Утром пошел снег, крупные влажные хлопья падали с неба, когда бельевщик и его товарищи в сопровождении военного патруля вернулись в водолечебницу за своими пожитками. Домой, домой едем — вот что беженцы услышали в ответ на все вопросы. Бельевщик молчал. А мать Лили, ни на шаг не отходившая от патруля, получала лишь односложные, равнодушные ответы; в конце концов какой-то офицер перевел ей, что военный преступник находится в комендатуре, его там допрашивают. Мать Лили немедля взяла за руку горящую в жару хворую дочку и, расспрашивая всех встречных и поперечных, поспешила в комендатуру: часу не прошло, а она уже была там, но опоздала, отца только что увезли: моорский комендант передал его Красной Армии.

Куда его отправят? В какой город? В Россию? Куда?.. На эти и иные вопросы ответов уже не было. Отец не вернулся. Ни через день, ни через неделю. Беженцы двинулись дальше. Не пропускать же поезд, единственный поезд на Триест, из-за какого-то чужака, который однажды присоединился к ним вместе с женой и дочкой, а теперь вот снова исчез? В Бразилию есть и другие пути, ну а пропавшего пускай ждут те, кому его не хватает. Их ведь всего двое.
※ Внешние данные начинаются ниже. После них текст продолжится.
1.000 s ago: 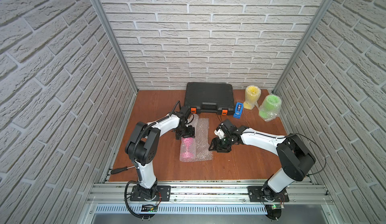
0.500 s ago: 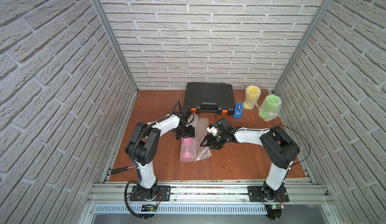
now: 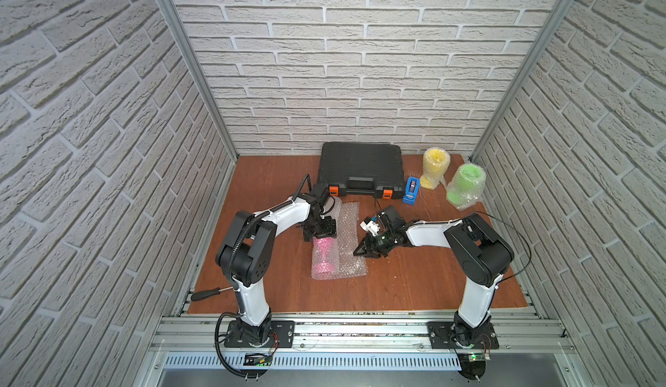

Так Лили с матерью остались в Мооре, Лили выздоровела и, выздоравливая, мало-помалу уяснила, что этот истоптанный берег с черными деревьями... и эти горы, и эти статуи, и этот фонтан... и вообще что вокруг никакая не Бразилия. Но мать решила остаться. Ее муж пропал здесь, в Мооре, сюда же он когда-нибудь и вернется, должен вернуться. В свое время, пока родной город не был разрушен до основания, мать Лили писала декорации в мастерских Бургтеатра , теперь она снова взялась за кисти — начала с картины Страшного суда на свежеоштукатуренной стене отреставрированной кладбищенской часовни, потом перешла к «парадным» портретам крестьян, камнеломов и торговцев копченой рыбой. Писала она и шаланды кающихся в камышах, и голубоватые горы, и озеро на закате — с парусниками и без оных, — а взамен получала муку, и яйца, и вообще все необходимое для жизни.

Но по воскресеньям она частенько после обеда трудилась над большим поясным портретом мужа, хотя так никогда его и не завершила. Писала по фотографии, с которой не расставалась до самой смерти и на которой был запечатлен смеющийся отец на фоне здания Венской оперы. Отец — в черном мундире, при всех регалиях, в фуражке, глаза тонут в глубокой тени козырька. Мать сидела за мольбертом, и с каждым мазком ее кисти мундир превращался в зеленый охотничий костюм с пуговицами из оленьего рога, а фуражка — в фетровую шляпу, украшенную букетиком вереска.